I am blown away at how much information is densely packed into this. You got yourself a new subscriber, sir. It’s staggering to think about how these technologies will shape the landscape for data and analytics. This is just the beginning.
Damn, I spent like a week researching this shit on my own, and have been working on almost exactly the same thing. Processing MDX files into embeddings etc. It’s really cool to see somebody doing almost the same exact thing. Makes me think I am really on the right track!
@@automioai In this project no PDF files were used - all documentation had been written directly in MDX. You'll have to do some research on ways to extract text from PDF files. Once you have that, I wouldn't bother with MDX at all - just generate embeddings directly on that content.
Prediction: This is gonna get a million views. Just saw fireship video about vector databases and wanted to understand embeddings. Before I could even search, this video was in the page. Though I wasn’t interested in a 40 min video (had a feeling I’ll just stop after 5 mins like I usually do) I ended up watching it all. The rabbit hole 🐇 🕳️ format is so naturally elegant. Clear end to end use case. I secretly don’t want to share it with anyone but I am forced to fulfill my prediction.

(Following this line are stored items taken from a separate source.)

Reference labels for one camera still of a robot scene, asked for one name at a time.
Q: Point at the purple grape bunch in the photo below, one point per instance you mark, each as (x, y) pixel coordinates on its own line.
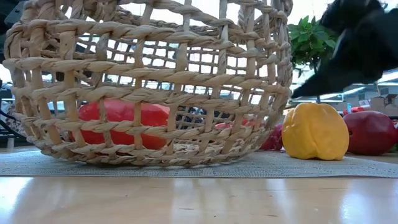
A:
(275, 141)

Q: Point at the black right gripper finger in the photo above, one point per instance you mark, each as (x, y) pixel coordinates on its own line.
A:
(329, 79)

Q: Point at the red apple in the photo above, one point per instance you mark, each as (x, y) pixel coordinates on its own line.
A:
(371, 132)

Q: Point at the grey woven placemat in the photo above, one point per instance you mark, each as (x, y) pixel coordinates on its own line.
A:
(280, 166)

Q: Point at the small red container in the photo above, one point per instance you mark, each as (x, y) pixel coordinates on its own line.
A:
(356, 109)

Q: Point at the cardboard box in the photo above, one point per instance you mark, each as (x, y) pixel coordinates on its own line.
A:
(384, 104)

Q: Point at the yellow bell pepper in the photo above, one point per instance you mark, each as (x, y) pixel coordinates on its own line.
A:
(314, 130)

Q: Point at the red orange mango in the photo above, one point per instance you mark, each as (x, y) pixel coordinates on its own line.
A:
(121, 113)

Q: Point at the red strawberry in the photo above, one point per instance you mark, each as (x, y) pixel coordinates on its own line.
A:
(231, 125)

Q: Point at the green potted plant black pot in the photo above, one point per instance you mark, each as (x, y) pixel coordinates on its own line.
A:
(308, 40)

The clarity of this video while maintaining detailed granularity of the subject is very impressive and very appreciated. Thank you for making this video.

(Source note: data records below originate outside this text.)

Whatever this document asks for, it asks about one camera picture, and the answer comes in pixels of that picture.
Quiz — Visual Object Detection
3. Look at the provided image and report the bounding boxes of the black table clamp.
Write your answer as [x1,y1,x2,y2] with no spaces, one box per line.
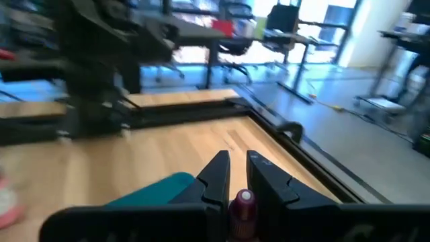
[275,120,305,145]

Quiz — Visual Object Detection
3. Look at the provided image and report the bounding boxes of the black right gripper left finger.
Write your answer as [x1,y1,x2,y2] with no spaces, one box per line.
[38,150,231,242]

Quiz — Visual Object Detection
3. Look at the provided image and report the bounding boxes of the teal storage box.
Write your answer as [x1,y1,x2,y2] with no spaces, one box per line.
[105,172,196,207]

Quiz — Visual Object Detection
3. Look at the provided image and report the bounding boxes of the grey equipment desk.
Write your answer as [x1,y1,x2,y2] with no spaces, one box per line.
[352,0,430,117]

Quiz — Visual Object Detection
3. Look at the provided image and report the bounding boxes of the dark office desk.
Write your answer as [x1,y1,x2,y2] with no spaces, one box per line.
[132,13,228,91]

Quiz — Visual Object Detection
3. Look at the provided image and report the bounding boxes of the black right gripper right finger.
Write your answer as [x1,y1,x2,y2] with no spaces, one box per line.
[246,149,430,242]

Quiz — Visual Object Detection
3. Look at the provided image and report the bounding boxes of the red-tipped food coloring bottle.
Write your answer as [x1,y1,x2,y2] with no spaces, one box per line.
[0,166,26,230]

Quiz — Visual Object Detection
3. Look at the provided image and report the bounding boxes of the black-legged office desk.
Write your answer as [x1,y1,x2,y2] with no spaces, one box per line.
[261,28,340,105]

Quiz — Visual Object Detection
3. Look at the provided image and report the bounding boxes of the floor cable yellow plug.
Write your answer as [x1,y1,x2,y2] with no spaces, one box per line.
[307,92,416,144]

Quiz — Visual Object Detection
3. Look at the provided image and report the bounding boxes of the green floor device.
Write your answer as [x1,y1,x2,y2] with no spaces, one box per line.
[415,130,430,157]

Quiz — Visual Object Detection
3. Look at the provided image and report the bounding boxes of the black office chair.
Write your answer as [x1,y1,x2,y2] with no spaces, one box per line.
[216,0,258,85]
[265,3,302,34]

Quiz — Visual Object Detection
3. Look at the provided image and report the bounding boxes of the black table edge rail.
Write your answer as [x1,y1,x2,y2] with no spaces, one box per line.
[127,97,392,206]

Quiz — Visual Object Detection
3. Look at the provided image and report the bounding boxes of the red container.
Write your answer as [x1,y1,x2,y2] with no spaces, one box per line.
[211,19,235,38]

Found your channel while learning React Three Fiber, subbed with notifications immediately. Today I get a notification for a well-explained ChatGPT tutorial, right as I embark on building a similar thing. Fantastic continued work, thank you very much!

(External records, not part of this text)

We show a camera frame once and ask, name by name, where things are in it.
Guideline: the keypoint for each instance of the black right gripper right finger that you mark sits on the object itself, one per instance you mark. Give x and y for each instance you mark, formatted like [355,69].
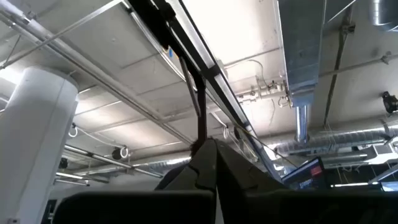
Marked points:
[280,208]

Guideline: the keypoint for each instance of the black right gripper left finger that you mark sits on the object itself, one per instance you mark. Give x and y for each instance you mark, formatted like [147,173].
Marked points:
[174,208]

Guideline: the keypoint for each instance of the lit computer monitor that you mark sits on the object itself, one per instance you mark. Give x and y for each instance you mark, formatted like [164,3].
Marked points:
[306,174]

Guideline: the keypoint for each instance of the black ceiling spotlight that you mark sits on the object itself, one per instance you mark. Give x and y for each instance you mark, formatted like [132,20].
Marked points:
[390,102]
[116,154]

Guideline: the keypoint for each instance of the fluorescent ceiling lamp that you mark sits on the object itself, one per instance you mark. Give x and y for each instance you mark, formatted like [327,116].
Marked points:
[71,177]

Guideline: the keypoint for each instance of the white pipe with fittings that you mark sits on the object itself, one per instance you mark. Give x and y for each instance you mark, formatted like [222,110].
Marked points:
[264,91]

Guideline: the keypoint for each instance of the grey ceiling conduit pipe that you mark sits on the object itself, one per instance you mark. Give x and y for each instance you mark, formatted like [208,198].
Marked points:
[93,74]

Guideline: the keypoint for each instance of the flexible silver round duct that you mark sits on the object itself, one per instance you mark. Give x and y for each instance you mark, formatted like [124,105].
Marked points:
[342,138]

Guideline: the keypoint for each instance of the rectangular silver air duct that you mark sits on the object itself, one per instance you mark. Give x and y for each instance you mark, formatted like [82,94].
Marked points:
[300,46]

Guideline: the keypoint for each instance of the black metal rig frame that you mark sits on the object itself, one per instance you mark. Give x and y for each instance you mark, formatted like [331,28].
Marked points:
[186,40]

Ive been looking for this information for months. Such an excellent tutorial and I love that Supabase's code is all open source so i can actually clone it and read how it works in detail later. Thank you so much for the walk through. Super talented dude too - love the blender stuff.
@@RabbitHoleSyndrome why is the generate embeddings file so different in the video then what is in the repo now? I can't find anything you talk about in minutes 10-13.
Hey @@fraternitas5117! Supabase moves pretty quick - the code I references has been refactored now to support multiple knowledge sources (ie. more than just markdown). You can find the markdown specific code here: github.com/supabase/supabase/blob/1b2361c099c2573afa1fe59d3187343bb8f1bcab/apps/docs/scripts/search/sources/markdown.ts
What a fantastic video and content. I’ve gone through multiple videos trying to better understand embedding and how to work with ChatGPT in the best way for querying large amount of content and producing an analyzed response. I’m not a developer, have a background in computer science but I’m a software sales person that is curious about technology and I was able to completely understand your video and content. Subscribed, liked and will be watching more of your videos. Thank you!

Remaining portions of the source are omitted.